The cost of responding to that has grown by a similar rate from about $12.9 billion in 2013 up to $19.2 billion dollars right now, Ging added.
“The poor people who are affected by the crisis…are losing their lives in the hundreds of thousands, in the millions, in fact. And with tens of millions really subsisting in terrible misery and inhumane conditions, they certainly can’t afford for this situation to continue,” he said.
These people are relying on the generosity of those who have the means to help them. And while there are no clear indicators for optimism, it is important to stay hopeful, he said.
“We have to work to see an end to so many of these conflicts which have been raging on and intensifying. They are manmade conflicts so they can be ended. There is a basis there for progress if we can find a way to find political solutions.”

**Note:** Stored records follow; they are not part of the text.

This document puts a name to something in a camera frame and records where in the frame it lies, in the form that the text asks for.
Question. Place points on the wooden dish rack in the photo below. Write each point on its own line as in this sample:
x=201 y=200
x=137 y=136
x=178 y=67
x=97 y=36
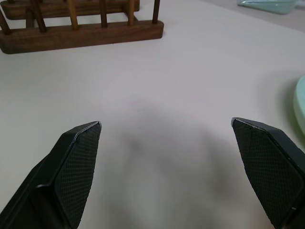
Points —
x=83 y=35

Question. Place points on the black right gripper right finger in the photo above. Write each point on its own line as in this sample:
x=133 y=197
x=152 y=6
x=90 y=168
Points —
x=269 y=167

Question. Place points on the pale green plate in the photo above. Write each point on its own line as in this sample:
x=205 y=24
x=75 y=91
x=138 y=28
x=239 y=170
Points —
x=300 y=105

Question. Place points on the pale blue plate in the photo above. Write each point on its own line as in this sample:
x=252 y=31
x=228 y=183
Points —
x=267 y=7

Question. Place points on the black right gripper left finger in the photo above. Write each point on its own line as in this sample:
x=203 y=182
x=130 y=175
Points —
x=71 y=167

Ging stressed that 2014 was a very difficult as well as dangerous year for aid workers.
“Sadly we have lost 85 colleagues so far this year in over 230 attacks on humanitarian workers. It’s very frustrated for humanitarian workers to be out there on the frontlines, underfunded facing the inhumanity and suffering, unable to deliver the assistance that people urgently need.”

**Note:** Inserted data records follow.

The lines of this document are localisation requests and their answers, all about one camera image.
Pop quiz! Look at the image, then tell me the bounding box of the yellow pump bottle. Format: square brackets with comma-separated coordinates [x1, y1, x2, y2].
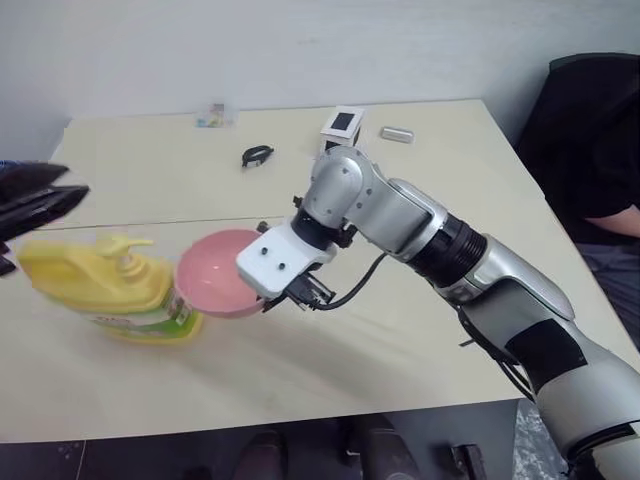
[16, 233, 205, 350]

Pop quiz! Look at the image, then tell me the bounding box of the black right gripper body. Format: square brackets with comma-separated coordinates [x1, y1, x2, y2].
[277, 268, 335, 313]

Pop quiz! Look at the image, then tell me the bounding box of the white box with black screen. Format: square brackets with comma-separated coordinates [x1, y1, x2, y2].
[319, 105, 367, 152]

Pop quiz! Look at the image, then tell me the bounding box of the small clear plastic packet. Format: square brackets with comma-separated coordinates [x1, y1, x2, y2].
[195, 101, 237, 129]

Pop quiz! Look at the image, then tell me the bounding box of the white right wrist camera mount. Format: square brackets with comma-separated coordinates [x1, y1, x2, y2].
[235, 223, 336, 301]

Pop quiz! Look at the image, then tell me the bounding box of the person in black shirt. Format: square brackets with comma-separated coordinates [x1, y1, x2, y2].
[515, 51, 640, 351]

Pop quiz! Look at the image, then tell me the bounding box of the crumpled clear plastic sheet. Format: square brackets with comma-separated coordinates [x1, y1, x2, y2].
[514, 399, 572, 480]

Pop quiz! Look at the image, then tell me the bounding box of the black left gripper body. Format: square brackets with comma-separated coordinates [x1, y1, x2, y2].
[0, 238, 18, 278]

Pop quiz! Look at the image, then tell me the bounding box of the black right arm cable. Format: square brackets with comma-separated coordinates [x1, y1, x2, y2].
[319, 251, 389, 312]

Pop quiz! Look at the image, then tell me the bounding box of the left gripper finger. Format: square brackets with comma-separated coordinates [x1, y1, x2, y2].
[0, 183, 91, 241]
[0, 160, 71, 205]

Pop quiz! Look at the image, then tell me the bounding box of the pink bowl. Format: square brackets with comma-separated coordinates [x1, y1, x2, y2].
[173, 228, 267, 321]

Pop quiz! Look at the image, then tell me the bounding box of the small silver metal case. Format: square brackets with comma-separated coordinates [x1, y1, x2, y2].
[380, 125, 417, 145]

“But they just continue to do a heroic job. There’s no choice. We have to keep going and not give up. And the fact that they don’t give up and that they do keep going saves tens of millions of lives and reduces suffering,” he said.
When asked about why some crises get more attention than others, Ging said that it is a duty to treat all people equally in terms of support. But he admitted that it is easier said than done because political attention is often focused on some of the more politically important crises.

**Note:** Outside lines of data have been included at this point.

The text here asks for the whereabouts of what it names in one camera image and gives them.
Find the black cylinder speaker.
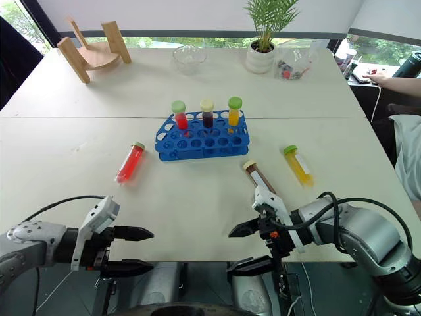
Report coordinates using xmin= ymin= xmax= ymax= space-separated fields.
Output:
xmin=391 ymin=49 xmax=421 ymax=79

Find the clear bag with small parts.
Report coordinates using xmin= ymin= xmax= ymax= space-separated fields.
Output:
xmin=272 ymin=41 xmax=320 ymax=81

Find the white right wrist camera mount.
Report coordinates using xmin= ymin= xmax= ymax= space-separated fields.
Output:
xmin=251 ymin=185 xmax=306 ymax=254

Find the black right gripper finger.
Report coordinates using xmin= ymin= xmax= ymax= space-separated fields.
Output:
xmin=228 ymin=219 xmax=261 ymax=238
xmin=226 ymin=255 xmax=274 ymax=277

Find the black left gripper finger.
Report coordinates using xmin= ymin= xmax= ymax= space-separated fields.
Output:
xmin=105 ymin=259 xmax=155 ymax=278
xmin=113 ymin=225 xmax=155 ymax=243

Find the dark liquid tube cream cap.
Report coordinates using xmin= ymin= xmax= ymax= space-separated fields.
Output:
xmin=199 ymin=99 xmax=215 ymax=128

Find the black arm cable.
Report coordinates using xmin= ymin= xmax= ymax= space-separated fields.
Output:
xmin=22 ymin=195 xmax=107 ymax=223
xmin=269 ymin=191 xmax=414 ymax=254

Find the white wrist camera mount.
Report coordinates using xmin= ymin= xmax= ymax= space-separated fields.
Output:
xmin=251 ymin=185 xmax=306 ymax=254
xmin=70 ymin=195 xmax=121 ymax=271

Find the person's hand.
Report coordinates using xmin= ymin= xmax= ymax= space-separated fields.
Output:
xmin=361 ymin=70 xmax=391 ymax=86

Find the orange liquid tube green cap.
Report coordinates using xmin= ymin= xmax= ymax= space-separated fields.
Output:
xmin=227 ymin=96 xmax=243 ymax=127

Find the silver robot leg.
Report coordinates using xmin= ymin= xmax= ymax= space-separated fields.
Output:
xmin=226 ymin=273 xmax=274 ymax=316
xmin=136 ymin=261 xmax=188 ymax=312

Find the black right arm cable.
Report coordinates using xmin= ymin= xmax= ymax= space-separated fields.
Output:
xmin=269 ymin=191 xmax=414 ymax=254

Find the person's light clothing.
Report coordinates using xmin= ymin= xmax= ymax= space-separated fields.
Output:
xmin=387 ymin=114 xmax=421 ymax=221

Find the green palm plant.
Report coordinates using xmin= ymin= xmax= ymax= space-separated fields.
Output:
xmin=243 ymin=0 xmax=301 ymax=53

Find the white plant pot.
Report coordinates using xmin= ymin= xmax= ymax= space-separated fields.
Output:
xmin=245 ymin=39 xmax=277 ymax=75

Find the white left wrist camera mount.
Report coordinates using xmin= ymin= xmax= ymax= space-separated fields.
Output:
xmin=70 ymin=195 xmax=121 ymax=271

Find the white cable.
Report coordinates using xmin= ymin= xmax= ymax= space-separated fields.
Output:
xmin=370 ymin=84 xmax=382 ymax=123

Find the clear glass bowl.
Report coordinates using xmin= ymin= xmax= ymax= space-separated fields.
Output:
xmin=172 ymin=45 xmax=208 ymax=75

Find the silver robot right leg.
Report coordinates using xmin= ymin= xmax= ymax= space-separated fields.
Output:
xmin=226 ymin=273 xmax=274 ymax=316

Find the blue test tube rack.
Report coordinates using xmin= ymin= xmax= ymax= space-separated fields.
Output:
xmin=154 ymin=109 xmax=249 ymax=162

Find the wooden stand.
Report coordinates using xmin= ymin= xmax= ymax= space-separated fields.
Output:
xmin=56 ymin=15 xmax=132 ymax=84

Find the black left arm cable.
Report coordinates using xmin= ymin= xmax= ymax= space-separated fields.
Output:
xmin=22 ymin=195 xmax=107 ymax=223

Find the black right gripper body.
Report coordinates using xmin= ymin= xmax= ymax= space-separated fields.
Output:
xmin=257 ymin=212 xmax=301 ymax=264

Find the silver robot left leg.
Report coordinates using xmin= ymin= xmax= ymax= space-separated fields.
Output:
xmin=136 ymin=261 xmax=188 ymax=312

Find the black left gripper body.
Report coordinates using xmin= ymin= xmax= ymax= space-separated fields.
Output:
xmin=78 ymin=226 xmax=116 ymax=278

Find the brown liquid tube cream cap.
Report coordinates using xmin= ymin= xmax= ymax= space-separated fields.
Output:
xmin=243 ymin=159 xmax=278 ymax=195

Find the yellow liquid tube green cap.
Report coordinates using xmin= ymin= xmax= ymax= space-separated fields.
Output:
xmin=284 ymin=144 xmax=315 ymax=188

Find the red liquid tube green cap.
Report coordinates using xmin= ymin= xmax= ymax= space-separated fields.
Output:
xmin=170 ymin=100 xmax=189 ymax=130
xmin=114 ymin=141 xmax=147 ymax=186

“There are places, for example, across the Sahel where 572,000 children died last year, malnourished, suffering from diseases that could be cured or prevented. There is a scale of suffering in so many places that I think the world has become quite numb in a way.”
Certainly, it is difficult to gain media attention for such a broad scale of disaster across the world, Ging said.
“Our job is to somehow work to raise that profile. And make sure that the way we do our humanitarian action we are focused on people and not the media spotlight and any other drivers of attention.”